At CES 2026, AGIBOT makes a decisive move onto the global stage, marking its official U.S. market debut while presenting one of the most complete and operationally mature humanoid robot portfolios at the show. At a time when much of the humanoid robotics sector is still centered on prototypes and tightly controlled pilots, AGIBOT arrives with a different profile: more than 5,000 robots already manufactured and deployed in real-world environments, spanning industrial, commercial, and public-facing use cases.

AGIBOT XR2 dancing at CES Pepcom Digital Experience

Founded in 2023, AGIBOT was built around a clear vision: humanoid robots must evolve beyond single-purpose automation and become general-purpose embodied systems capable of learning and adapting across environments. This philosophy is reflected in the company’s motto, “One Robotic Body, Three Intelligences.” The AGIBOT architecture integrates locomotion, interaction, and task intelligence into a unified platform. Rather than optimizing for isolated demonstrations, AGIBOT’s approach prioritizes system-level consistency, enabling robots to move naturally, communicate with people, and perform useful work under real-world constraints.

At CES, AGIBOT is showcasing its full lineup of embodied robots. The A2 Series represents the company’s full-sized humanoids, designed for guided tours, reception, showroom presentations, and public engagement, where autonomous navigation and natural interaction are critical. The X2 Series, roughly half the height of an adult human, targets education, research, and entertainment, with expressive movement and humanlike walking that make it well-suited for learning environments and demonstrations. We saw the X2 in action at Pepcom ahead of CES, where it performed a brief dance routine to showcase its balance, fluidity, and expressive motion.

AGIBOT A2

The G2 Series addresses industrial use cases with humanoid robots engineered for factory floors and production lines. In a briefing ahead of CES, AGIBOT emphasized that these robots are designed to operate beyond the rigid assumptions of traditional industrial automation. Instead of relying exclusively on fixed programming and predefined object positions, G2 robots use reinforcement learning combined with vision-based perception, allowing them to recognize and manipulate objects even when layouts change. This adaptability is aimed at real production environments, where variability is the norm rather than the exception.

AGIBOT G2

The portfolio is further expanded by the D1 Series quadruped robots, intended for inspection, patrol, and operations in complex or hazardous environments, including security monitoring and infrastructure checks. Complementing the humanoid platforms is OmniHand, AGIBOT’s dexterous robotic hand system. Equipped with on-hand sensing and vision, OmniHand enables fine-grained force control, allowing robots to distinguish between fragile objects and rigid components, and to adjust grip strength accordingly, a capability that is critical for both industrial and service-oriented tasks.

AGIBOT D1 Pro

A key differentiator highlighted during the interview is AGIBOT’s platform-level scalability. All robots in the lineup share a common foundation, meaning skills learned by one robot can be transferred across others. This design reduces training time when deploying fleets across multiple locations and supports customization without fragmenting the underlying system. AGIBOT views this as essential for scaling deployments across logistics, manufacturing, hospitality, tourism, and public-service scenarios, where consistency and rapid rollout matter as much as raw capability.

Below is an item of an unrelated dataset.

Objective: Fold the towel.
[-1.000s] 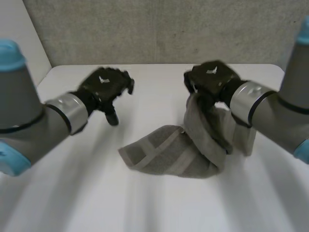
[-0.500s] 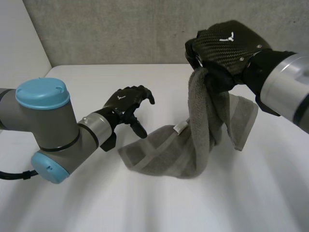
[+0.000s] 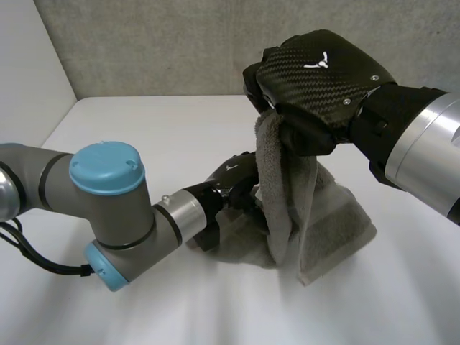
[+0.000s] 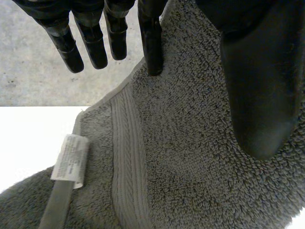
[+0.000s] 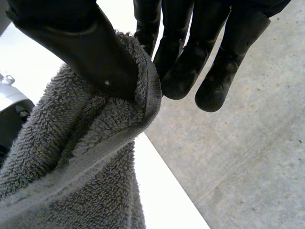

Alongside its hardware portfolio, AGIBOT is also launching Genie Sim 3.0 at CES 2026, marking the public debut of its third-generation simulation and evaluation platform for embodied intelligence. Built on NVIDIA Isaac Sim, Genie Sim 3.0 is designed to connect real-world robot operations with high-fidelity simulation, providing a unified workflow spanning scene generation, data collection, physics-based simulation, and automated evaluation.

AGIBOT positions Genie Sim 3.0 as a response to one of the major bottlenecks in humanoid robotics: the cost and complexity of training robots exclusively in physical environments. The platform introduces an open-source simulation pipeline supported by more than 10,000 hours of synthetic data, covering 200+ tasks across 100,000+ simulation scenarios. Crucially, the system supports 1:1 digital twins of real industrial environments, enabling robots to be trained and evaluated virtually before deployment, thereby shortening validation cycles and reducing reliance on physical hardware.

Bringing our full robotics portfolio to CES marks a defining moment for AGIBOT,” said Dr. Yao Maoqing, Partner at AGIBOT, Senior Vice President, and President of the Embodied Business Unit. “It demonstrates our transition from advanced R&D to real-world deployment at scale, while laying the groundwork for an open ecosystem around embodied intelligence.

AGIBOT will host live, coordinated demonstrations throughout CES 2026 at the Las Vegas Convention Center, North Hall, Booth 10715, offering attendees a rare opportunity to see humanoid robots operating beyond controlled lab conditions and into practical, scalable deployment scenarios.